§ **ACTIVITY**: Go to the line that contains "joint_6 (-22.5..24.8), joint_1". Restate that line and each one after it exactly, through the end of the records, without pictures.

^^^^^^^^

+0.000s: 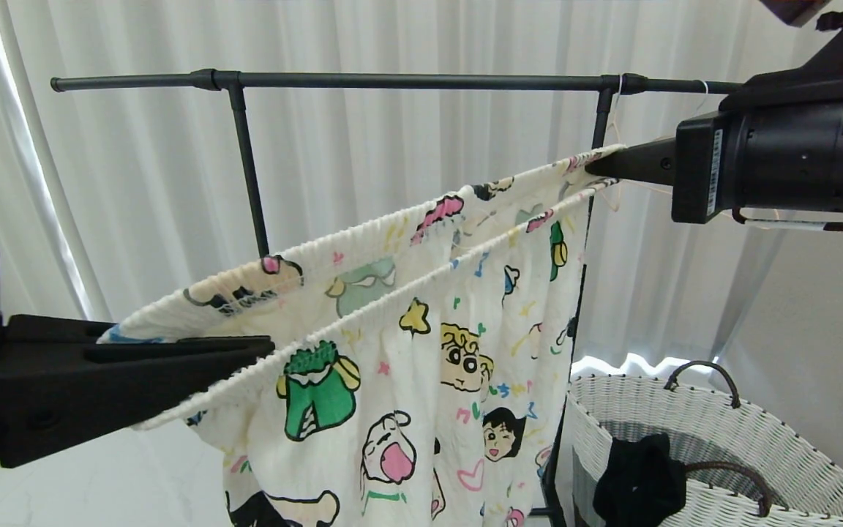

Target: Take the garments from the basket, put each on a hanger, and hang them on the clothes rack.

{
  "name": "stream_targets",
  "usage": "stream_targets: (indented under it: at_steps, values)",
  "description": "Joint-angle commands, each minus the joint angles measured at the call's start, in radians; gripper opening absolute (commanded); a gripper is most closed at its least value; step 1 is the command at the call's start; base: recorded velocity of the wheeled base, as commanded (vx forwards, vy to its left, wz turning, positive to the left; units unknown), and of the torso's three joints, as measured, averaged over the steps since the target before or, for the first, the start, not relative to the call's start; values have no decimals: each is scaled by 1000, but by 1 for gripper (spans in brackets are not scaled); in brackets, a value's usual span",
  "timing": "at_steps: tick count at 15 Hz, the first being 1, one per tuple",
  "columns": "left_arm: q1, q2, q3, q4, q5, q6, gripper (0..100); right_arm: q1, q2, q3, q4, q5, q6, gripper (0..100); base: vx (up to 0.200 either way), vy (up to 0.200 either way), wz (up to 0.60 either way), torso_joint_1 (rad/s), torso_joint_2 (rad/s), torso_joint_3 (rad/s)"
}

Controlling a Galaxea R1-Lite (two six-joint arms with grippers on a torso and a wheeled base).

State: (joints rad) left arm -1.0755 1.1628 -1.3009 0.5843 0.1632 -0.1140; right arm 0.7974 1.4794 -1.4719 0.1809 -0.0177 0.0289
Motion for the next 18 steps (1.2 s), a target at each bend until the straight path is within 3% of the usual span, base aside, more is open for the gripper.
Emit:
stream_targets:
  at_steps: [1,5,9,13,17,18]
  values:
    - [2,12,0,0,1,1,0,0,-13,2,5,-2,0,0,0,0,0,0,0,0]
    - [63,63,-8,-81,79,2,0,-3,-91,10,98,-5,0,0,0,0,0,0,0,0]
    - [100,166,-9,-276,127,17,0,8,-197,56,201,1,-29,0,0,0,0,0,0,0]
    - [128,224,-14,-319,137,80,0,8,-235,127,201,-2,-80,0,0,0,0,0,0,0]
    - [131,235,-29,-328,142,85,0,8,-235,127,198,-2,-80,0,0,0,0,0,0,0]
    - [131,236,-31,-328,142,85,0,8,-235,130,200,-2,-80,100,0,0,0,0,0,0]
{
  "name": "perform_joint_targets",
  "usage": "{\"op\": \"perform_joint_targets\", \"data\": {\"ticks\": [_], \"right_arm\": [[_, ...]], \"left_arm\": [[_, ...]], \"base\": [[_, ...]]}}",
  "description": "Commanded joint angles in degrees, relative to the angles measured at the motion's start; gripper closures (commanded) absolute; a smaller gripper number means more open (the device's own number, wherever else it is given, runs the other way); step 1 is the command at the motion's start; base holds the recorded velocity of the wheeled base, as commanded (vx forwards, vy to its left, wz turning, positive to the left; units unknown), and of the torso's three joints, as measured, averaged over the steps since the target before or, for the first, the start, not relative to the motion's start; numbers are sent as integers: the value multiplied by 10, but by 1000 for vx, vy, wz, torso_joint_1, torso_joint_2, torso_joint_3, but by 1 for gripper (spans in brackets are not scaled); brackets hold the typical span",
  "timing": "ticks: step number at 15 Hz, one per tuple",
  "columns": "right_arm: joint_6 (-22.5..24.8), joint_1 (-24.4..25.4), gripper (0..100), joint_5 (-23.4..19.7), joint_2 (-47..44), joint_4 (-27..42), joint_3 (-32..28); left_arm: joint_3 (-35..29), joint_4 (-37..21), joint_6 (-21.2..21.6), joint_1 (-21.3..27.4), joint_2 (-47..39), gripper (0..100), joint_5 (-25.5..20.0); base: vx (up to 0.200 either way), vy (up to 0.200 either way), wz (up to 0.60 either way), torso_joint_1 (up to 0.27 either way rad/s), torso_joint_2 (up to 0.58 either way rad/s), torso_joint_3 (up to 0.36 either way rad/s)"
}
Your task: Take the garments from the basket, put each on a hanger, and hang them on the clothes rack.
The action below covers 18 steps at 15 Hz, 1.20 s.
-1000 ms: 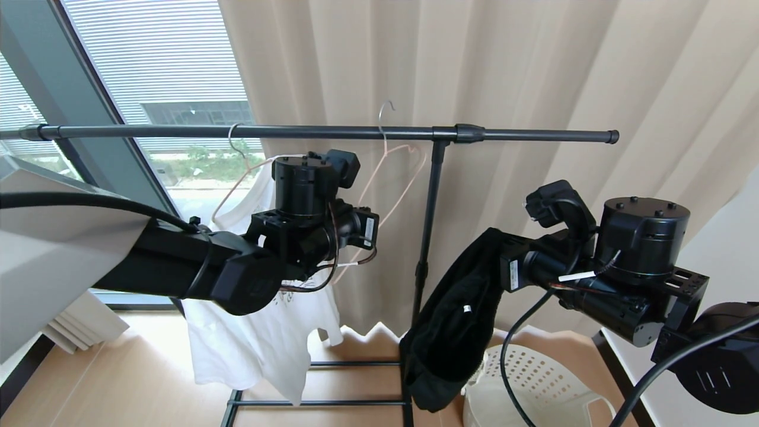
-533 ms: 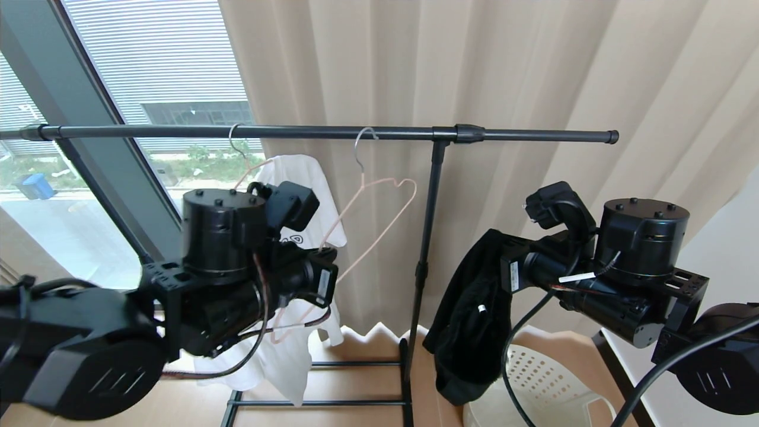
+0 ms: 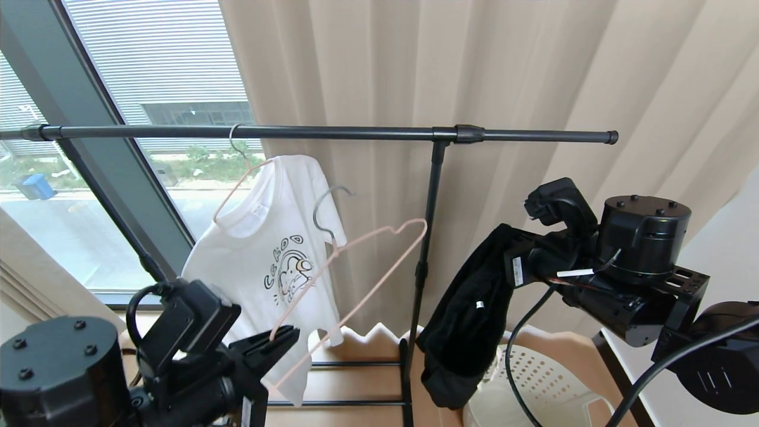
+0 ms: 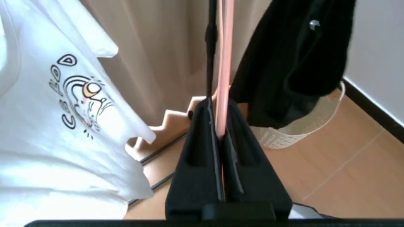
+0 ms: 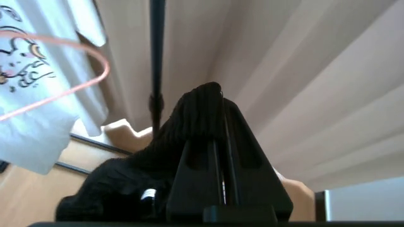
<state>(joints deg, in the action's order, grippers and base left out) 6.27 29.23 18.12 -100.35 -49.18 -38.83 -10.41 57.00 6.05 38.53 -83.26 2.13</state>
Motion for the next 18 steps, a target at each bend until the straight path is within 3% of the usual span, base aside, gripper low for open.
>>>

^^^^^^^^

§ **EXERCISE OUTPUT**:
  "columns": "right_arm: joint_6 (-22.5..24.8), joint_1 (-24.4..25.4), gripper (0..100), joint_5 (-23.4..19.7), joint_2 (-47..44), joint_4 (-27..42), joint_3 (-32..28); left_arm: joint_3 (-35..29), joint_4 (-37..21), joint_6 (-21.2..21.6), joint_1 (-21.3..27.4), joint_2 (-47..39), gripper (0..100), joint_5 (-25.5..20.0); base: vx (up to 0.200 either way), vy (up to 0.200 either way), wz (up to 0.60 either way), torso_joint_1 (up to 0.27 either way rad/s), torso_joint_2 (up to 0.58 either way rad/s), torso_joint_3 (up to 0.36 either way rad/s)"
}
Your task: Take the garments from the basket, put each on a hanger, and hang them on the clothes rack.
The action below covers 18 steps at 15 Hz, 1.20 s.
-1000 ms: 
-533 ms: 
+0 ms: 
+0 ms: 
+0 ms: 
<state>(joints deg, in the action's order, grippers and base left out) 6.27 29.23 18.12 -100.35 -49.18 -38.83 -10.41 57.00 6.05 38.53 -83.26 2.13</state>
Motion for the next 18 steps, a target at each bend until the straight path is within 3% of the usual span, base aside, gripper low for open.
>>>

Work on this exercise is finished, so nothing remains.